Start of RECORD EXCERPTS

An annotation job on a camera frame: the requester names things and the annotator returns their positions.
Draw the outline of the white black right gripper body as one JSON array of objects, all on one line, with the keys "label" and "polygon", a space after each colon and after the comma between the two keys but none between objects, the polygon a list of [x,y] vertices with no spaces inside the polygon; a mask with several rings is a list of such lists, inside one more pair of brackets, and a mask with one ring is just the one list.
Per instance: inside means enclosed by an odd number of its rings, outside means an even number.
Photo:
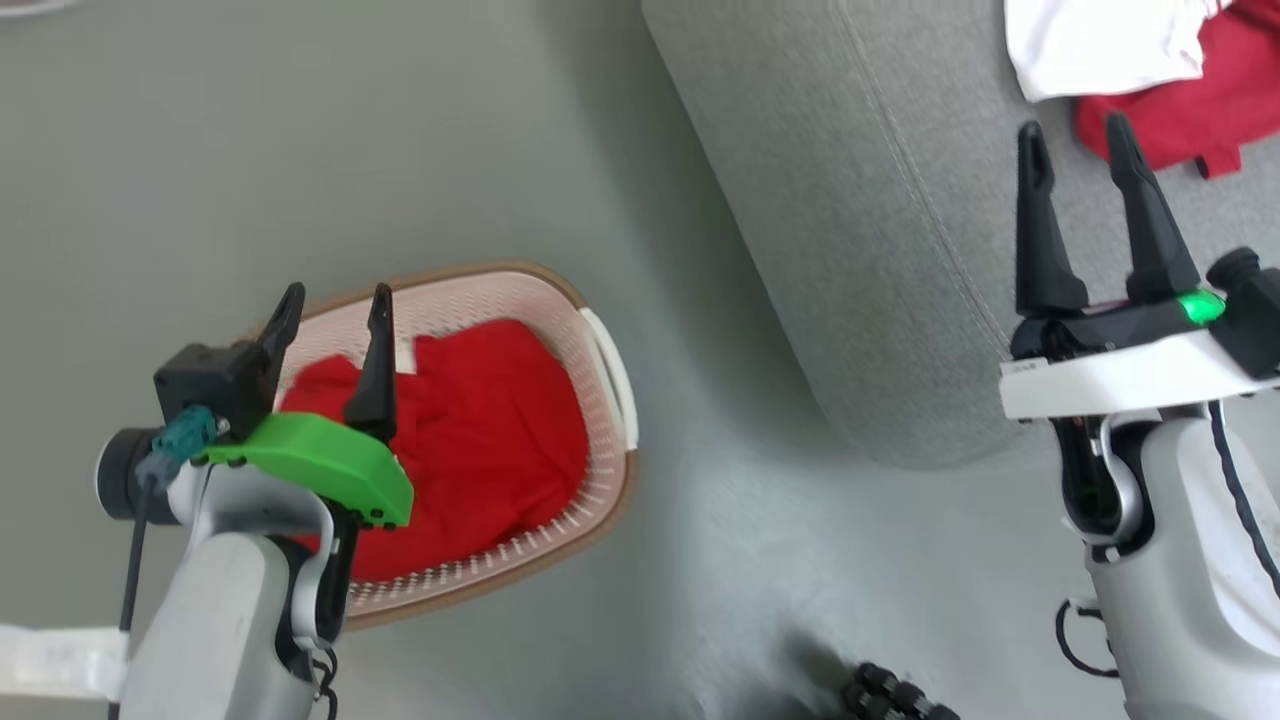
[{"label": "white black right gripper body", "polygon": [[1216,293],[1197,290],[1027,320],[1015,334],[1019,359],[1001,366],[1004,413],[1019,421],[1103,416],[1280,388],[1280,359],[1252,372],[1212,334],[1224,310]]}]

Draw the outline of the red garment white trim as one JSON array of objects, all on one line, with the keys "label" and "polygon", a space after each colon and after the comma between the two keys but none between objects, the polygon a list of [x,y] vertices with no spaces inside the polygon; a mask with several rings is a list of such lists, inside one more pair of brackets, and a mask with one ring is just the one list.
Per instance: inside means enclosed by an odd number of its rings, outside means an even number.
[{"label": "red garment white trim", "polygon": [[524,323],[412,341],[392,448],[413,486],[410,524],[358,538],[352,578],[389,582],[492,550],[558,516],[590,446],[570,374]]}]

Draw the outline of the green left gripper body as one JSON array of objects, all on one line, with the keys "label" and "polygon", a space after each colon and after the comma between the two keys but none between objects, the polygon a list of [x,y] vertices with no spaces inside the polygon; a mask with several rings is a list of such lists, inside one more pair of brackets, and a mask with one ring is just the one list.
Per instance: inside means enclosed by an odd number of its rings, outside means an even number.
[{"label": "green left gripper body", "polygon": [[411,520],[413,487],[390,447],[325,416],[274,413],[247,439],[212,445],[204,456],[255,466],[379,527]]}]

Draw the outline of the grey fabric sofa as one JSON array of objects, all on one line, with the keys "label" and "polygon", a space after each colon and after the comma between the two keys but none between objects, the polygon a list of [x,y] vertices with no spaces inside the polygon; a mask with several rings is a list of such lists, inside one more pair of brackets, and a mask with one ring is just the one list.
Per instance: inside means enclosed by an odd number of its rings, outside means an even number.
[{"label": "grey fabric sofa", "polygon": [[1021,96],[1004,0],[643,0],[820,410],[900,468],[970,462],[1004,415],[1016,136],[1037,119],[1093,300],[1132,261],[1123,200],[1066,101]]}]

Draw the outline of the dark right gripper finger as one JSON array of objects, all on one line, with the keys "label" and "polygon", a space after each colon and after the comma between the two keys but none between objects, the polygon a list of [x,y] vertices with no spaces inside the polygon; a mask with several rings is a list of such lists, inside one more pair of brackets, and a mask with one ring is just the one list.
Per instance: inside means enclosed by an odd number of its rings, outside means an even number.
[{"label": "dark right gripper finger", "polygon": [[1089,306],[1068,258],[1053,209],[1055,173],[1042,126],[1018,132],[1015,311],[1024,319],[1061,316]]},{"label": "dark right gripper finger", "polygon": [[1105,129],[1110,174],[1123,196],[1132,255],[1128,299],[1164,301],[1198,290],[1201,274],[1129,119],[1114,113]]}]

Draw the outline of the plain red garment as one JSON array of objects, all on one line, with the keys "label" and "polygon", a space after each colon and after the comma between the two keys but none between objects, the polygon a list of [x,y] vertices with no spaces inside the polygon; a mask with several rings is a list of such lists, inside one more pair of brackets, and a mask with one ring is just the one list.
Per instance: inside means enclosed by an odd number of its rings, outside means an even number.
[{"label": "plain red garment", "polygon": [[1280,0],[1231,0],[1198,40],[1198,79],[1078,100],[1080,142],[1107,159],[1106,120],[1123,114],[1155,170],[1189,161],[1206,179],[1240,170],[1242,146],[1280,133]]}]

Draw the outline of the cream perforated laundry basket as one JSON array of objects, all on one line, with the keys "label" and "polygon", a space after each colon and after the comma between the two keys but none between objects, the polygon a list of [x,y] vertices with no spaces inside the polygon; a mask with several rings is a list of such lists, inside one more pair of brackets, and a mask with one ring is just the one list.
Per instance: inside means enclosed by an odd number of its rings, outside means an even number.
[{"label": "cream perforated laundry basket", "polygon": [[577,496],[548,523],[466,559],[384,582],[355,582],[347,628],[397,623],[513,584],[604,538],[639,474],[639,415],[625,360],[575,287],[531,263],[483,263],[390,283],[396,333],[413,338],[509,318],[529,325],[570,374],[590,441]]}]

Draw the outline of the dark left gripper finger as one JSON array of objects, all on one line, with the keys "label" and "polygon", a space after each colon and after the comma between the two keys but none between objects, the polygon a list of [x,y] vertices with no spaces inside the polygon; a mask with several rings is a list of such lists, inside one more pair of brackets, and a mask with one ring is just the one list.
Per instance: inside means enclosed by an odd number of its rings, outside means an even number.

End of RECORD EXCERPTS

YOUR TASK >>
Every record must be set down again exactly; pictures do not belong in the copy.

EXPECTED ANSWER >>
An annotation job on a camera frame: the requester names things and the annotator returns their positions.
Draw the outline of the white black right gripper body as one JSON array of objects, all on one line, with the keys "label" and "polygon", a space after each colon and after the comma between the two keys but none between objects, the polygon a list of [x,y] vertices with no spaces inside the polygon; a mask with several rings is a list of such lists, inside one more pair of brackets, and a mask with one ring is just the one list.
Per instance: inside means enclosed by an odd number of its rings, outside means an even number.
Photo:
[{"label": "white black right gripper body", "polygon": [[1216,293],[1197,290],[1027,320],[1015,334],[1019,359],[1001,366],[1004,413],[1019,421],[1103,416],[1280,388],[1280,359],[1252,372],[1212,334],[1224,310]]}]

Draw the outline of the red garment white trim as one JSON array of objects, all on one line, with the keys "label" and "polygon", a space after each colon and after the comma between the two keys but none between objects, the polygon a list of [x,y] vertices with no spaces inside the polygon; a mask with several rings is a list of such lists, inside one more pair of brackets, and a mask with one ring is just the one list.
Per instance: inside means enclosed by an odd number of its rings, outside means an even number.
[{"label": "red garment white trim", "polygon": [[524,323],[412,341],[392,448],[413,486],[410,524],[358,538],[352,578],[389,582],[492,550],[558,516],[590,446],[570,374]]}]

Draw the outline of the green left gripper body as one JSON array of objects, all on one line, with the keys "label" and "polygon", a space after each colon and after the comma between the two keys but none between objects, the polygon a list of [x,y] vertices with no spaces inside the polygon; a mask with several rings is a list of such lists, inside one more pair of brackets, and a mask with one ring is just the one list.
Per instance: inside means enclosed by an odd number of its rings, outside means an even number.
[{"label": "green left gripper body", "polygon": [[411,520],[413,487],[390,447],[325,416],[274,413],[247,439],[212,445],[204,456],[255,466],[379,527]]}]

Draw the outline of the grey fabric sofa as one JSON array of objects, all on one line, with the keys "label" and "polygon", a space after each colon and after the comma between the two keys but none between objects, the polygon a list of [x,y] vertices with no spaces inside the polygon; a mask with several rings is a list of such lists, inside one more pair of brackets, and a mask with one ring is just the one list.
Per instance: inside means enclosed by an odd number of its rings, outside means an even number.
[{"label": "grey fabric sofa", "polygon": [[1021,96],[1004,0],[643,0],[820,410],[900,468],[970,462],[1004,415],[1016,136],[1037,119],[1093,300],[1132,261],[1123,200],[1066,101]]}]

Draw the outline of the dark right gripper finger as one JSON array of objects, all on one line, with the keys "label" and "polygon", a space after each colon and after the comma between the two keys but none between objects, the polygon a list of [x,y] vertices with no spaces inside the polygon; a mask with several rings is a list of such lists, inside one more pair of brackets, and a mask with one ring is just the one list.
Per instance: inside means enclosed by an odd number of its rings, outside means an even number.
[{"label": "dark right gripper finger", "polygon": [[1089,306],[1068,258],[1053,209],[1055,173],[1042,126],[1018,132],[1015,311],[1024,319],[1061,316]]},{"label": "dark right gripper finger", "polygon": [[1105,129],[1110,174],[1123,196],[1132,255],[1128,299],[1164,301],[1198,290],[1201,274],[1129,119],[1114,113]]}]

Draw the outline of the plain red garment as one JSON array of objects, all on one line, with the keys "label" and "polygon", a space after each colon and after the comma between the two keys but none between objects, the polygon a list of [x,y] vertices with no spaces inside the polygon; a mask with several rings is a list of such lists, inside one more pair of brackets, and a mask with one ring is just the one list.
Per instance: inside means enclosed by an odd number of its rings, outside means an even number.
[{"label": "plain red garment", "polygon": [[1280,0],[1231,0],[1198,40],[1198,79],[1078,100],[1080,142],[1107,159],[1106,120],[1123,114],[1155,170],[1189,161],[1206,179],[1240,170],[1242,146],[1280,133]]}]

Draw the outline of the cream perforated laundry basket as one JSON array of objects, all on one line, with the keys "label" and "polygon", a space after each colon and after the comma between the two keys but none between objects, the polygon a list of [x,y] vertices with no spaces inside the polygon; a mask with several rings is a list of such lists, inside one more pair of brackets, and a mask with one ring is just the one list.
Per instance: inside means enclosed by an odd number of its rings, outside means an even number.
[{"label": "cream perforated laundry basket", "polygon": [[577,496],[548,523],[466,559],[384,582],[355,582],[347,628],[397,623],[513,584],[604,538],[639,474],[639,415],[625,360],[575,287],[531,263],[483,263],[390,283],[396,333],[413,338],[509,318],[529,325],[570,374],[590,441]]}]

Draw the outline of the dark left gripper finger as one JSON array of objects, all on one line, with the keys "label" and "polygon", a space after each colon and after the comma between the two keys but none between objects, the polygon a list of [x,y] vertices with no spaces inside the polygon; a mask with several rings is a list of such lists, inside one more pair of brackets, and a mask with one ring is just the one list.
Per instance: inside means enclosed by an odd number of its rings, outside means an even number.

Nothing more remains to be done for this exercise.